- [TASK TO CARRY OUT]
Would you print every entry exactly as it appears?

- [MATERIAL FOR THIS TASK]
================================
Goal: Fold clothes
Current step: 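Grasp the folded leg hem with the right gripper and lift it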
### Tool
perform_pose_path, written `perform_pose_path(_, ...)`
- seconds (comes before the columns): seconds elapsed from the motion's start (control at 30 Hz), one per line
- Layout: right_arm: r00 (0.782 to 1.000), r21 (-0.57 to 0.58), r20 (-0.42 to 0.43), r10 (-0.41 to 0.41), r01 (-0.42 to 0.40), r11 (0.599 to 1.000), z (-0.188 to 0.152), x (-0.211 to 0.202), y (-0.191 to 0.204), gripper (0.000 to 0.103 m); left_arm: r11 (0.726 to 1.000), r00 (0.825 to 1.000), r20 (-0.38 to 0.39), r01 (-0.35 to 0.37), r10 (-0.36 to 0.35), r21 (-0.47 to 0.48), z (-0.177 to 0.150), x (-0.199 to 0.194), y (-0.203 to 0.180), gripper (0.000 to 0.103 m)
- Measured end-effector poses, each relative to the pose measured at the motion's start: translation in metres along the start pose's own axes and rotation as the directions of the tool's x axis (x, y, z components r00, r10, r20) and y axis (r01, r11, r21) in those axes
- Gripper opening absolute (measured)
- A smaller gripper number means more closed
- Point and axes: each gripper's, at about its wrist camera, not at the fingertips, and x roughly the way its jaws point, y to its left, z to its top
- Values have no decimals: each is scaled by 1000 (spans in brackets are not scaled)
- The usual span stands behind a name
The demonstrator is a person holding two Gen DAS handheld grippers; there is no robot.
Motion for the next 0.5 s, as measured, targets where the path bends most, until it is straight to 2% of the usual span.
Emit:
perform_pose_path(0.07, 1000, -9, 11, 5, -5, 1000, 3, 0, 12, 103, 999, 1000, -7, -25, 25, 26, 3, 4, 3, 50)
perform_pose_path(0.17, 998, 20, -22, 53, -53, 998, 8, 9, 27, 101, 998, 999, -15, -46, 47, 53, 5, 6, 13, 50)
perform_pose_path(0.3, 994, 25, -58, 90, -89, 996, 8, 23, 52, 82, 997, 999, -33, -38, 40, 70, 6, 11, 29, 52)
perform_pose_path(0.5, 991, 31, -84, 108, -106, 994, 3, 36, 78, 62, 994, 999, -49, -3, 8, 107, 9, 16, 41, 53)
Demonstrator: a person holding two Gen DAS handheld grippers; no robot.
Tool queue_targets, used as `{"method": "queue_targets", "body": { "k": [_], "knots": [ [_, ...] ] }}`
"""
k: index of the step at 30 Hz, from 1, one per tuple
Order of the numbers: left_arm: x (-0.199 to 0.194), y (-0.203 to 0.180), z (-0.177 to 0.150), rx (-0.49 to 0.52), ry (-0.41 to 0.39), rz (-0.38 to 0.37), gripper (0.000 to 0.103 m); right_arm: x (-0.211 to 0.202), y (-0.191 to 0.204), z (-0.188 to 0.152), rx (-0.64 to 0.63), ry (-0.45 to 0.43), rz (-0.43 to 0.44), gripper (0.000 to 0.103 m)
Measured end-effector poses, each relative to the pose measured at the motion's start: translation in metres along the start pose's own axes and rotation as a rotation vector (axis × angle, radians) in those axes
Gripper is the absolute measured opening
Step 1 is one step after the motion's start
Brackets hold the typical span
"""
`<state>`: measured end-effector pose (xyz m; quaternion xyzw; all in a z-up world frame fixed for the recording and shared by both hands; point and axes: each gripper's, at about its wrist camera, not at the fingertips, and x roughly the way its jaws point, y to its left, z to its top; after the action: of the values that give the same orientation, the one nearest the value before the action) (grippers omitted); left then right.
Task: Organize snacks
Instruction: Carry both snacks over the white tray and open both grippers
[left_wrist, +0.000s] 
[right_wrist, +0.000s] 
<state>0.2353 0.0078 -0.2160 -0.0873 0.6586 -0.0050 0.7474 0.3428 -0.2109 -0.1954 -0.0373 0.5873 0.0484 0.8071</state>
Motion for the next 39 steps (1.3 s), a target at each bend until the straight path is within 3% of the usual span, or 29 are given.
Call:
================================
- [ANSWER BOX]
Goal: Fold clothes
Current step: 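Grasp the folded leg hem with the right gripper and lift it
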### Tool
perform_pose_path, written `perform_pose_path(_, ...)`
- seconds (comes before the columns): seconds elapsed from the motion's start (control at 30 Hz), one per line
- Layout: right_arm: r00 (0.782 to 1.000), r21 (-0.57 to 0.58), r20 (-0.42 to 0.43), r10 (-0.41 to 0.41), r01 (-0.42 to 0.40), r11 (0.599 to 1.000), z (-0.188 to 0.152), x (-0.211 to 0.202), y (-0.191 to 0.204), gripper (0.000 to 0.103 m); left_arm: r11 (0.726 to 1.000), r00 (0.825 to 1.000), r20 (-0.38 to 0.39), r01 (-0.35 to 0.37), r10 (-0.36 to 0.35), r21 (-0.47 to 0.48), z (-0.177 to 0.150), x (-0.199 to 0.194), y (-0.203 to 0.180), gripper (0.000 to 0.103 m)
- Measured end-effector poses, each relative to the pose measured at the motion's start: translation in metres along the start pose's own axes and rotation as the directions of the tool's x axis (x, y, z components r00, r10, r20) and y axis (r01, r11, r21) in those axes
- Gripper opening absolute (measured)
- A smaller gripper number means more closed
- Point and axes: each gripper's, at about its wrist camera, not at the fingertips, and x roughly the way its jaws point, y to its left, z to its top
- Values have no decimals: each is scaled by 1000 (spans in brackets are not scaled)
- The usual span stands behind a name
The demonstrator is a person holding two Gen DAS handheld grippers; there is no robot.
Motion for the next 0.5 s, as measured, targets where the path bends most, until it is straight to 2% of the usual span.
Emit:
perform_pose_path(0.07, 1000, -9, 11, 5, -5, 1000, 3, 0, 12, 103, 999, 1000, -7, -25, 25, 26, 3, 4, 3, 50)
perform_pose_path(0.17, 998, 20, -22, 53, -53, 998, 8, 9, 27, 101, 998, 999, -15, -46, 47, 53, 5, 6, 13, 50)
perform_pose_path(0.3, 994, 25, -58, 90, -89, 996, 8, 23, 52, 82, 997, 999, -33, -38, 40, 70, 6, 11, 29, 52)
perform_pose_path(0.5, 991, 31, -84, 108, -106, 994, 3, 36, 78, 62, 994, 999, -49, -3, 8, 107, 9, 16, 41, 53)
Demonstrator: a person holding two Gen DAS handheld grippers; no robot.
Tool queue_targets, used as `{"method": "queue_targets", "body": { "k": [_], "knots": [ [_, ...] ] }}`
"""
k: index of the step at 30 Hz, from 1, one per tuple
Order of the numbers: left_arm: x (-0.199 to 0.194), y (-0.203 to 0.180), z (-0.177 to 0.150), rx (-0.49 to 0.52), ry (-0.41 to 0.39), rz (-0.38 to 0.37), gripper (0.000 to 0.103 m); right_arm: x (-0.211 to 0.202), y (-0.191 to 0.204), z (-0.188 to 0.152), rx (-0.64 to 0.63), ry (-0.45 to 0.43), rz (-0.43 to 0.44), gripper (0.000 to 0.103 m)
Measured end-effector poses, each relative to the pose measured at the motion's start: translation in metres along the start pose's own axes and rotation as a rotation vector (axis × angle, radians) in those axes
Gripper is the absolute measured opening
Step 1 is one step after the motion's start
Brackets hold the typical span
"""
`<state>`: measured end-effector pose (xyz m; quaternion xyzw; all in a z-up world frame fixed for the recording and shared by both hands; point and axes: each gripper's, at about its wrist camera, not at the fingertips, and x roughly the way its jaws point, y to its left, z to its top; after the action: of the values that give the same orientation, the one nearest the value before the action) (grippers omitted); left then right.
Task: Organize snacks
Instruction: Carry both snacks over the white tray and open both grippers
[left_wrist, +0.000s] 
[right_wrist, +0.000s] 
<state>0.2353 0.0078 -0.2160 -0.0873 0.6586 -0.0050 0.7474 0.3428 -0.2109 -0.1954 -0.0373 0.5873 0.0484 0.8071</state>
Motion for the next 39 steps (1.3 s), a target at each bend until the straight path is within 3% of the usual span, or 29 are given.
Call:

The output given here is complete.